The shutdown is another opportunity for the President to inflict pain on perceived enemies and to drive a wedge through the heart of the nation. He does this to foment fear and resentment among opposing factions in order to justify violent interventions that, when shown repeatedly on the evening news cause people to normalize images of military officials in the streets. He has gone so far as to use terminology like ‘the enemy within’ to describe people that, under any other President, would be thought of as legitimate, law-abiding citizens. The problem with President Trump is that there is no reliable way to predict what the future may hold. He thrives on chaos. It is his modus operandi. That makes the task for investors difficult, because it’s essentially impossible to construct a rational forward-looking investment strategy considering such unprecedented uncertainty. Historically, the finance industry’s mantra is to simply maintain your strategic asset allocation and ignore the noise.

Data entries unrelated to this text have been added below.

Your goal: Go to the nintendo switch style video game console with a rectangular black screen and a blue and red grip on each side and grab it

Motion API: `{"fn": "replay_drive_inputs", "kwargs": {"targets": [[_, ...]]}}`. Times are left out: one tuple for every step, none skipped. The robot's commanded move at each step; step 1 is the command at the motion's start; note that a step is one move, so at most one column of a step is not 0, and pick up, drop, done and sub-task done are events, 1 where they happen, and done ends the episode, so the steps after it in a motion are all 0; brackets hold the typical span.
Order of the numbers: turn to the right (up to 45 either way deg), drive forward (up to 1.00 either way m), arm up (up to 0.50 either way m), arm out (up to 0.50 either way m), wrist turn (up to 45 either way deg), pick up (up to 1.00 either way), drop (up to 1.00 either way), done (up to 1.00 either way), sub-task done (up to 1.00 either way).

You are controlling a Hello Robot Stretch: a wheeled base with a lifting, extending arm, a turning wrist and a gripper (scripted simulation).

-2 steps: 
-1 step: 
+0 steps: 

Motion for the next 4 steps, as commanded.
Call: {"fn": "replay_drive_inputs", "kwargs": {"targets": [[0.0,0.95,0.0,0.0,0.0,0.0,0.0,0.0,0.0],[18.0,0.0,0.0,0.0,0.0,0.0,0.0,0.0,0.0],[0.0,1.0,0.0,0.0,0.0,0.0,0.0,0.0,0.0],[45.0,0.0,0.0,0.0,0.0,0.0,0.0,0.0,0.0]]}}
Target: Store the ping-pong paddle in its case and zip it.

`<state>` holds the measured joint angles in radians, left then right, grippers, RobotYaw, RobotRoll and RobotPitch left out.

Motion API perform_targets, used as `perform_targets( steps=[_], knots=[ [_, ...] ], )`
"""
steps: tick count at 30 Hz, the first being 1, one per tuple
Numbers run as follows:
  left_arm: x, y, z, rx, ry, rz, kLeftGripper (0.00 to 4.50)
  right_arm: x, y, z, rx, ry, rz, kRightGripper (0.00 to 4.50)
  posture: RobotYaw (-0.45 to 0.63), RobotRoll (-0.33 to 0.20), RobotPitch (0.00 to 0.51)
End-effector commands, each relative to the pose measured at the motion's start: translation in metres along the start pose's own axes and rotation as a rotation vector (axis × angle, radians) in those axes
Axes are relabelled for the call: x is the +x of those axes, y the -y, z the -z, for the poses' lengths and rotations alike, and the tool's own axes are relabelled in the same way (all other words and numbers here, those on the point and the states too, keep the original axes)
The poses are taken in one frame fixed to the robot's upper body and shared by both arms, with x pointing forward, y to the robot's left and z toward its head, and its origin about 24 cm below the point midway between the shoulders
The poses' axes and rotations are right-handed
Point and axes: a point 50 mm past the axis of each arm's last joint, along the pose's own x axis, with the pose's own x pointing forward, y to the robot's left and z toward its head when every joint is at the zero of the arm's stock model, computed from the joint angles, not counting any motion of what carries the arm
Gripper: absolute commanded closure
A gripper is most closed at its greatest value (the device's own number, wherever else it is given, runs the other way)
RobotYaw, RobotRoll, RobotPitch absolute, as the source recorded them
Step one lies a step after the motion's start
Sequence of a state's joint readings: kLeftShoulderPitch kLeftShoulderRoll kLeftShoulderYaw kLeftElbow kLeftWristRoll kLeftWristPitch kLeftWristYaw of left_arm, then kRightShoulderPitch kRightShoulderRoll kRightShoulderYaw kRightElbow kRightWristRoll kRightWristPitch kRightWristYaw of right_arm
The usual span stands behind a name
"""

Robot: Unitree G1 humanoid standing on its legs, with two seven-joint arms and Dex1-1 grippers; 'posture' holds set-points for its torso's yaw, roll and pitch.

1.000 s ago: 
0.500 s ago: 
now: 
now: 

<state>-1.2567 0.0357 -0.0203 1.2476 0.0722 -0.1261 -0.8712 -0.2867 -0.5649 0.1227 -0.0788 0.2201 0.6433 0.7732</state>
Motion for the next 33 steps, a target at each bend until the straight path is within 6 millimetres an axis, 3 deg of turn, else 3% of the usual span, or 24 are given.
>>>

More explicitly still, my concern is that this time really is different. I know that that statement will be seen as heresy in certain circles. To hear the industry tell it, capital markets will proceed in an upward trajectory over the long term come hell or high water, inflation or deflation, recession or expansion…. and even, presumably, the democratic election of an authoritarian strongman who has no regard for the constitution and who actively dismantles the checks and balances that were put in place to protect the population. I guess my concern is only going halfway. Having a bubble burst may ultimately be the least of our problems. I am absolutely certain that what we’re seeing south of the border is something that none of us has seen on our side of the Atlantic in our lifetime. It really, truly is different. What I don’t know, and what no one can know, is whether that difference has any material implication for how you go about investing your money. My guess is that it will. I have spent late 2024 and all of 2025 moving client holdings into hard assets like real estate, resources, infrastructure, and gold bullion. Time will tell if my concerns are justified. I would be delighted to be wrong.